Photo Information

Bowie, Texas, native Lance Cpl. Alfredo Segura, a combat engineer with Company B, 2nd Combat Engineer Battalion, 2nd Marine Division, aims at a target during a practice run of the Combat Marksmanship Program May 5. The CMP was a small part of the battalion’s six-day training exercise that encompassed scenario-based combat simulations they had to overcome. (Official U.S. Marine Corps photo by Cpl. Andrew D. Johnston)

Photo by Cpl. Andrew D. Johnston

Crawl, walk, run: 2nd Combat Engineer Battalion puts their Marines to the test

11 May 2012 | Cpl. Andrew D. Johnston

Second Combat Engineer Battalion, 2nd Marine Division, returned from an Afghanistan deployment in October 2011. Knowing they were slated for another tour, they aimed their sights at a full training matrix to achieve complete combat readiness.

In order to test their capabilities 2nd CEB launched a six-day training event May 1-6. According to Lt. Col. Eric R. Quehl, the battalion’s commanding officer, the exercise provided an opportunity to evaluate everything the Marines learned since returning and assess the battalion’s functionality as a whole.

“This is all part of a progressive training design,” said Quehl. “When you look at it through a crawl, walk, run standpoint, we’re still in between the crawl and walk phase. In some areas, the battalion is running very fast, and in some areas we’re still crawling.”

Qeuhl, a Saint Paul, Minn., native, explained one of the main focuses was to make sure everyone was on the same page. With a plethora of new Marines on deck, he said this was a good time for them to learn from their mentors.

“We’re getting new people in and we still have a core of combat experience at the battalion,” said Qeuhl. “A lot of these Marines have multiple deployments to Iraq, Afghanistan and a (Marine Expeditionary Unit). We’re getting a lot of new folks in, and we have to get everybody up to speed at what we do here at 2nd CEB.”

Marines tackled scenario-based missions, putting their abilities as an engineering battalion to the test, throughout the week. Gigantic assault breaching vehicles plowed through earth barriers while convoys crossing armored, vehicle-launched bridges followed. Marines patrolled surrounding areas and provided route clearance.

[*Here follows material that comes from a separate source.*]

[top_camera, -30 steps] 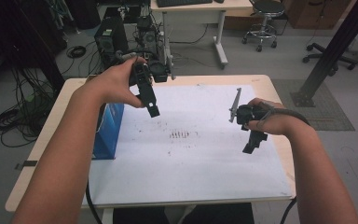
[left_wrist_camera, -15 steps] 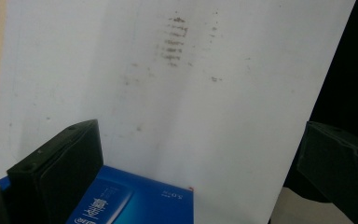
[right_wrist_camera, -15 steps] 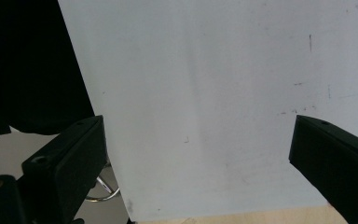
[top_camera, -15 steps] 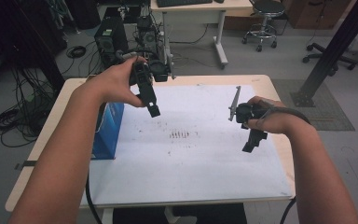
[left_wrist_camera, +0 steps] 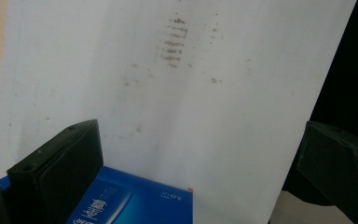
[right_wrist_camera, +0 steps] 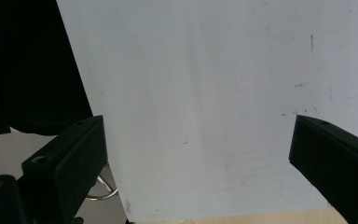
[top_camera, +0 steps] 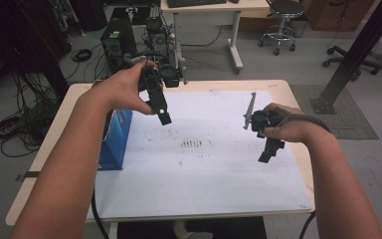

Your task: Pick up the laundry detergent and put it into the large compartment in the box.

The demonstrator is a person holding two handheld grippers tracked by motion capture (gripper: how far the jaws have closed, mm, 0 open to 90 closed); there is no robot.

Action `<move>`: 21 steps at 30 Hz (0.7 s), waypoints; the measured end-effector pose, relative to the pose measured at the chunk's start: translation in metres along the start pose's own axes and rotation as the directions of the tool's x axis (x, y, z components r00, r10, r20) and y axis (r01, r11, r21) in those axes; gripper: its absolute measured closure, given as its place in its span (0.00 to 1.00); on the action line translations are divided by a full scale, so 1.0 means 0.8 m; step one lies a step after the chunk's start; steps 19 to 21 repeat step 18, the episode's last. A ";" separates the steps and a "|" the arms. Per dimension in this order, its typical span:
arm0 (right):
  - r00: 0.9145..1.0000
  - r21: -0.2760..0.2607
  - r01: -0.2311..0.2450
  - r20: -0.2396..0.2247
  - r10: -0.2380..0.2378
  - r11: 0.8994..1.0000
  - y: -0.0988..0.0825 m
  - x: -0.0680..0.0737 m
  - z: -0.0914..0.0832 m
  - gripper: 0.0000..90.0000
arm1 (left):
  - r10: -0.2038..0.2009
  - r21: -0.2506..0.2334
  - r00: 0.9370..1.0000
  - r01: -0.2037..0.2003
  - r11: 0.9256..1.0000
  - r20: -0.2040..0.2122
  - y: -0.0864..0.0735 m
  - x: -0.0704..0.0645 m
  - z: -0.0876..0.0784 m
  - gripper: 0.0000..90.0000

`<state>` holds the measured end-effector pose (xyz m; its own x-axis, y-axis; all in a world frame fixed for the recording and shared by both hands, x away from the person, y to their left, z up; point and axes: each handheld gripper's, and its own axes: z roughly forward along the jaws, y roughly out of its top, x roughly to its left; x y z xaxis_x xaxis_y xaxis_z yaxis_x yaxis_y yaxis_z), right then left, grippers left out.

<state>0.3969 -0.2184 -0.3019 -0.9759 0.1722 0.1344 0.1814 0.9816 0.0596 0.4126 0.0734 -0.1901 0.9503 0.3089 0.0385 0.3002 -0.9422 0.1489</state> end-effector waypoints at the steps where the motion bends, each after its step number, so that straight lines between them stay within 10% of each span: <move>1: 1.000 0.000 0.000 0.000 0.000 1.000 0.000 0.000 0.000 0.04 | 0.000 0.000 1.000 0.000 1.000 0.000 0.000 0.000 0.000 0.00; 21: 1.000 -0.014 0.007 0.000 -0.007 1.000 -0.003 -0.002 0.002 0.04 | -0.004 -0.005 1.000 0.004 1.000 -0.007 0.003 -0.001 0.003 0.00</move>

Simulated ambushes and improvised explosive device attacks riddled the training grounds while casualty evacuation drills were conducted.

“We’re learning a lot out here, especially from the (noncommissioned officers) who have deployed,” said Lance Cpl. Mayer W. Cody, a combat engineer with the battalion.

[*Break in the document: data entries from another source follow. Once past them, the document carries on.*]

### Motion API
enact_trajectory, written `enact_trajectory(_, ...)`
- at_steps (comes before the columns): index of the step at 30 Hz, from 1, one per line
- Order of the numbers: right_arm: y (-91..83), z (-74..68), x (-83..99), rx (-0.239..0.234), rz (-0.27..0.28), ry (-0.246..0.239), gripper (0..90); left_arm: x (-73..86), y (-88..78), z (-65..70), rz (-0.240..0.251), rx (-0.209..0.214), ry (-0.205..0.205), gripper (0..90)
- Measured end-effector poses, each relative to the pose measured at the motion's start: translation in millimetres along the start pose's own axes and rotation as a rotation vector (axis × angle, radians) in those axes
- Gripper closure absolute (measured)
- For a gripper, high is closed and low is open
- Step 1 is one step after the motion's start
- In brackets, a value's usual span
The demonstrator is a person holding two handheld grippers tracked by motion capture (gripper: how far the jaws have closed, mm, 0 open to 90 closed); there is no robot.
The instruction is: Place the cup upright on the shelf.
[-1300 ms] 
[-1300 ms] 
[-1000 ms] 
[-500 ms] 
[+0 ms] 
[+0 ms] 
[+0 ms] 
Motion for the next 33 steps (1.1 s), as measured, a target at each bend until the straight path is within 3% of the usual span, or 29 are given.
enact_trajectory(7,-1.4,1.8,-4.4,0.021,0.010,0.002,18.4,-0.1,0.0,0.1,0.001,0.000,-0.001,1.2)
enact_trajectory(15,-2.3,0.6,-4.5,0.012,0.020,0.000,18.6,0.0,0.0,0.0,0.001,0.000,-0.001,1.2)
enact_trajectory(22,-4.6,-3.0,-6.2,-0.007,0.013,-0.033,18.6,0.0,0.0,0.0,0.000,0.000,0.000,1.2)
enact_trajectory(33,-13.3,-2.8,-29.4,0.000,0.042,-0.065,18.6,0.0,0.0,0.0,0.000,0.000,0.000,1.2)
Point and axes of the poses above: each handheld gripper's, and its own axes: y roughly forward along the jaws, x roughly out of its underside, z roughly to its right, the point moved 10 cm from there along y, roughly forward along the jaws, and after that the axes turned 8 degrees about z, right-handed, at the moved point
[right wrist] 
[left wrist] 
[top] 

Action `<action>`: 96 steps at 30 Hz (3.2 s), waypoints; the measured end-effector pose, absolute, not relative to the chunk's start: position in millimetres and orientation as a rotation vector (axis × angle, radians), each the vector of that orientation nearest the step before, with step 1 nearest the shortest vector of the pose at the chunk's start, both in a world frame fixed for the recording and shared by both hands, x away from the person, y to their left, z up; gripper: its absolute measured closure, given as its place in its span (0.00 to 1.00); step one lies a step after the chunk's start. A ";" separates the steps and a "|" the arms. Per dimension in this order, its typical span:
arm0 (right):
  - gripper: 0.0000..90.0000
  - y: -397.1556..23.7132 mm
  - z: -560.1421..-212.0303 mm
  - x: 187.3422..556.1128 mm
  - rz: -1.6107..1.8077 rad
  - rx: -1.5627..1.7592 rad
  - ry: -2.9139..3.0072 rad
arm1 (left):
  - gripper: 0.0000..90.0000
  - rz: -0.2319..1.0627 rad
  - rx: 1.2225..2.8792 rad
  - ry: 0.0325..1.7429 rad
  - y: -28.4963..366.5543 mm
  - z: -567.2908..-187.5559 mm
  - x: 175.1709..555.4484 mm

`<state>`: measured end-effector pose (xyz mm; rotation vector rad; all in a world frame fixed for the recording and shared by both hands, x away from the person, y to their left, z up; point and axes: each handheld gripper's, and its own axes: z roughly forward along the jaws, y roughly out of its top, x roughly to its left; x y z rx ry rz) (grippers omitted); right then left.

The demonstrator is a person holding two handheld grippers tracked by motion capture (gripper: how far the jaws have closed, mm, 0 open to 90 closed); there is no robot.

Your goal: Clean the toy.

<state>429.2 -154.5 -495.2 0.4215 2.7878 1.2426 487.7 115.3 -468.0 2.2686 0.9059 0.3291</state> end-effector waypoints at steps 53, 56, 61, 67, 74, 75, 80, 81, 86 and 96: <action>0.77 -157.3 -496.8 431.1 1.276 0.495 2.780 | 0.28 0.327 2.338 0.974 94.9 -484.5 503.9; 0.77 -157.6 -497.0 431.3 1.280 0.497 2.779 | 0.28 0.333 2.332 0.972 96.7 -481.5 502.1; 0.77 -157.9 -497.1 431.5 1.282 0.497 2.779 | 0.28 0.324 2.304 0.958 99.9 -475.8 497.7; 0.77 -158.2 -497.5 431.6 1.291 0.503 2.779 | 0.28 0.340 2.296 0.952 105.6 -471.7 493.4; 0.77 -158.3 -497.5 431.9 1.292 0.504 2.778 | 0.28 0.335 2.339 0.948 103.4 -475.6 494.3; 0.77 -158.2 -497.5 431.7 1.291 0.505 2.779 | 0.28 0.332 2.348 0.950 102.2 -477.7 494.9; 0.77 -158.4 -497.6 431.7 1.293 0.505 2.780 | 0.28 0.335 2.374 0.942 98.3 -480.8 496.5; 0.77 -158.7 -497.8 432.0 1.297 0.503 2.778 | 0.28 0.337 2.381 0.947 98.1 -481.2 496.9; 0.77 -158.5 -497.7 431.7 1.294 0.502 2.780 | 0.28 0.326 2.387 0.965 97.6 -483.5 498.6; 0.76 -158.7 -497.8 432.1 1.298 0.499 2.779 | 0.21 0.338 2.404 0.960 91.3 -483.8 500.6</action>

Cody arrived to the unit in December and said being able to train with Marines who had previously deployed was pivotal to their mission success. Having combat knowledge passed down is priceless and motivates him and others to focus on their goal: provide mobility, counter mobility and survivability to the 2nd Marine Division, according to the Pewaukee, Wis., native.

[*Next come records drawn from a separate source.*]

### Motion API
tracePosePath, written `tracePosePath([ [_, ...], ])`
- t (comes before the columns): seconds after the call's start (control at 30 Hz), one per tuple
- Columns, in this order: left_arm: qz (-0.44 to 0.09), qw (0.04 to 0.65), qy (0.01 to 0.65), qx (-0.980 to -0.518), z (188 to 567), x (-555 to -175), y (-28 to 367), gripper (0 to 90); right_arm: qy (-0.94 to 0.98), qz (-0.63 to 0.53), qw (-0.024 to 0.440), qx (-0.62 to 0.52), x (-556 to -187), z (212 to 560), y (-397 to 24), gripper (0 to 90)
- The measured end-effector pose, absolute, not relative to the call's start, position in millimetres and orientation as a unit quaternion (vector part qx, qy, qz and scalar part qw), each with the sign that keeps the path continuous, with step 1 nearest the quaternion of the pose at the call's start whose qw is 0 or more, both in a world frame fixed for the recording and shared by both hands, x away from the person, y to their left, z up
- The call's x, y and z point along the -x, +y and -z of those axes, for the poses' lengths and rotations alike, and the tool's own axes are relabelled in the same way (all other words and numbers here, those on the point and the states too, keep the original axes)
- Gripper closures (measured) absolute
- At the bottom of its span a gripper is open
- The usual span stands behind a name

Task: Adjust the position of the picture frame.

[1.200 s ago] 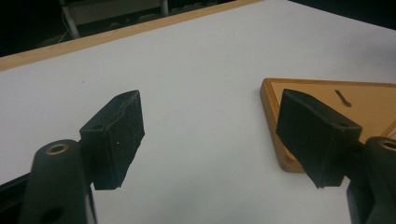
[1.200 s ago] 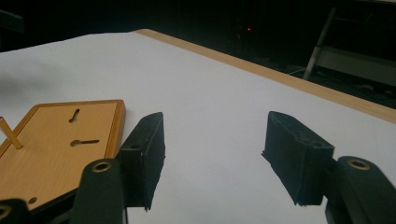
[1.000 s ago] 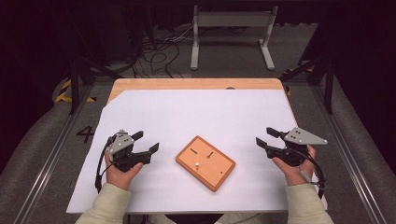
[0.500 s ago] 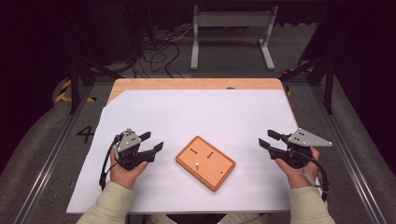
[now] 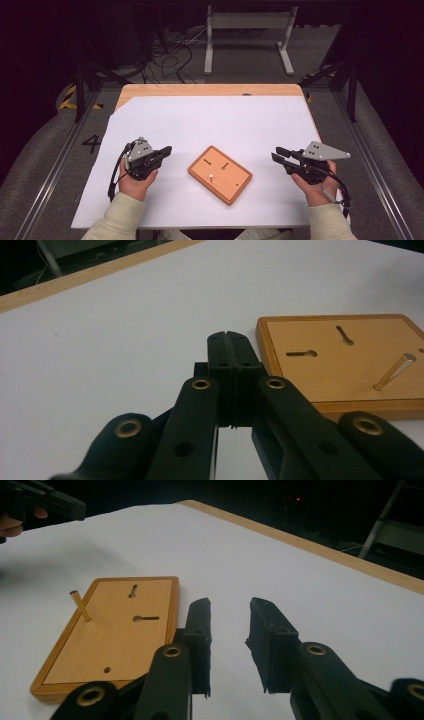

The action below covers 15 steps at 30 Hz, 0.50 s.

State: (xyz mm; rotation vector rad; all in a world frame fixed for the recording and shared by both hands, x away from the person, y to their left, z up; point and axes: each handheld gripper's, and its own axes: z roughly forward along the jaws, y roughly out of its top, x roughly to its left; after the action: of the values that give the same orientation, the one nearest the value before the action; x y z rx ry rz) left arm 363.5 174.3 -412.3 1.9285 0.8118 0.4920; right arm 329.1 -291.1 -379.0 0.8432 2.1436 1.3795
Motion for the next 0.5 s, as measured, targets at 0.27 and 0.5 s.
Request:
tracePosePath([
  [0.27, -0.198, 0.476, 0.334, -0.789, 413, -364, 175, 89.8, 0.8, -0.491, 0.195, -0.284, -324, 372, -270, 85.6],
  [0.5, -0.195, 0.475, 0.333, -0.791, 413, -363, 176, 89.8, 0.823, -0.477, 0.169, -0.259, -321, 372, -246, 90.0],
])
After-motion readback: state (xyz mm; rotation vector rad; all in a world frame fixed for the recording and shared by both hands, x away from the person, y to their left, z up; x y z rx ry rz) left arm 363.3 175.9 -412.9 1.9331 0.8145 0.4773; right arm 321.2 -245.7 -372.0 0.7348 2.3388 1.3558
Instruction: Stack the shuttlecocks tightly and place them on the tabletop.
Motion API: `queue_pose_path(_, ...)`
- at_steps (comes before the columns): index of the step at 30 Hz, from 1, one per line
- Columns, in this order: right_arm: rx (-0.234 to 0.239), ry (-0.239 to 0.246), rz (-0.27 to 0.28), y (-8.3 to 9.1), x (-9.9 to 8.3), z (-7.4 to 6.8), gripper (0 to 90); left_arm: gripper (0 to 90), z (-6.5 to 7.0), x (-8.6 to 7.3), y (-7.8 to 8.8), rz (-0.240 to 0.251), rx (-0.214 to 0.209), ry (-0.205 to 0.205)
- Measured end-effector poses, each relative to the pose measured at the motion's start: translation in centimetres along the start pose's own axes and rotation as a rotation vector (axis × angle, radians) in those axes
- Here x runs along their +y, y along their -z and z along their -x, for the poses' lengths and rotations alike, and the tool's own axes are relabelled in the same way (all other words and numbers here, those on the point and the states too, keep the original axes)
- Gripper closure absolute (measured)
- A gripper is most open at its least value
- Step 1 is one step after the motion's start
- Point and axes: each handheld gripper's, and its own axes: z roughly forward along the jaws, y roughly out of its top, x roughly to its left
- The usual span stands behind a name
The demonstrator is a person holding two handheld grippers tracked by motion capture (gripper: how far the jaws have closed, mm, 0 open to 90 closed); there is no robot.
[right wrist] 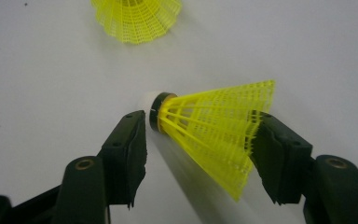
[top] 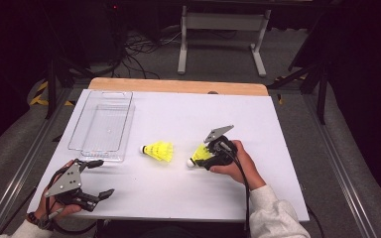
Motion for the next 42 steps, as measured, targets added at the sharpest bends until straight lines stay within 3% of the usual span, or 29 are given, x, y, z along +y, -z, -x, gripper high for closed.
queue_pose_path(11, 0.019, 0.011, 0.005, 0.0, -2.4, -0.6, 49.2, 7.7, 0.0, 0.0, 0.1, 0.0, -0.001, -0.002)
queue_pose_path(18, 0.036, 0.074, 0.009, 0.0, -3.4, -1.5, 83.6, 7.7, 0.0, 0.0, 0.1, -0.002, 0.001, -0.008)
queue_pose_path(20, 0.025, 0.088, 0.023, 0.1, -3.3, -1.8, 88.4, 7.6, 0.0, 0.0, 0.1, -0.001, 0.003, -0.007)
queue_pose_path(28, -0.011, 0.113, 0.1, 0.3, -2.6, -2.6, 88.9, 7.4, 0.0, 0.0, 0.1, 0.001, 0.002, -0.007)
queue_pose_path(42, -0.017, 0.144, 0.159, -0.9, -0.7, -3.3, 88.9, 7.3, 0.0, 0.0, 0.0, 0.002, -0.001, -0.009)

“Once we got to the battalion, we started training right away,” said Cody. “Our NCOs are really experienced and are bringing us up to speed on how things operate. This training (operation), being with guys who have been there and done that, boosts our confidence levels so we’ll know how to handle these types of situations over (in Afghanistan).”

The six-day event gave the battalion an opportunity to hone in on their combat engineering skills and basic infantry tactics. Overall, the operation ran smoothly and the exercise was another step toward unit readiness and mission accomplishment, according to Qeuhl.

“A lot of skills they’re doing out here this week will better prepare them for when the battalion deploys to Afghanistan,” said Qeuhl. “We’re not just training for combat, but any type of event. We’re getting them ready for any clime and place. This battalion has a long time history of excellence and esprit de corps. That’s what we’re building on here, and that’s what 2nd CEB is striving to achieve.”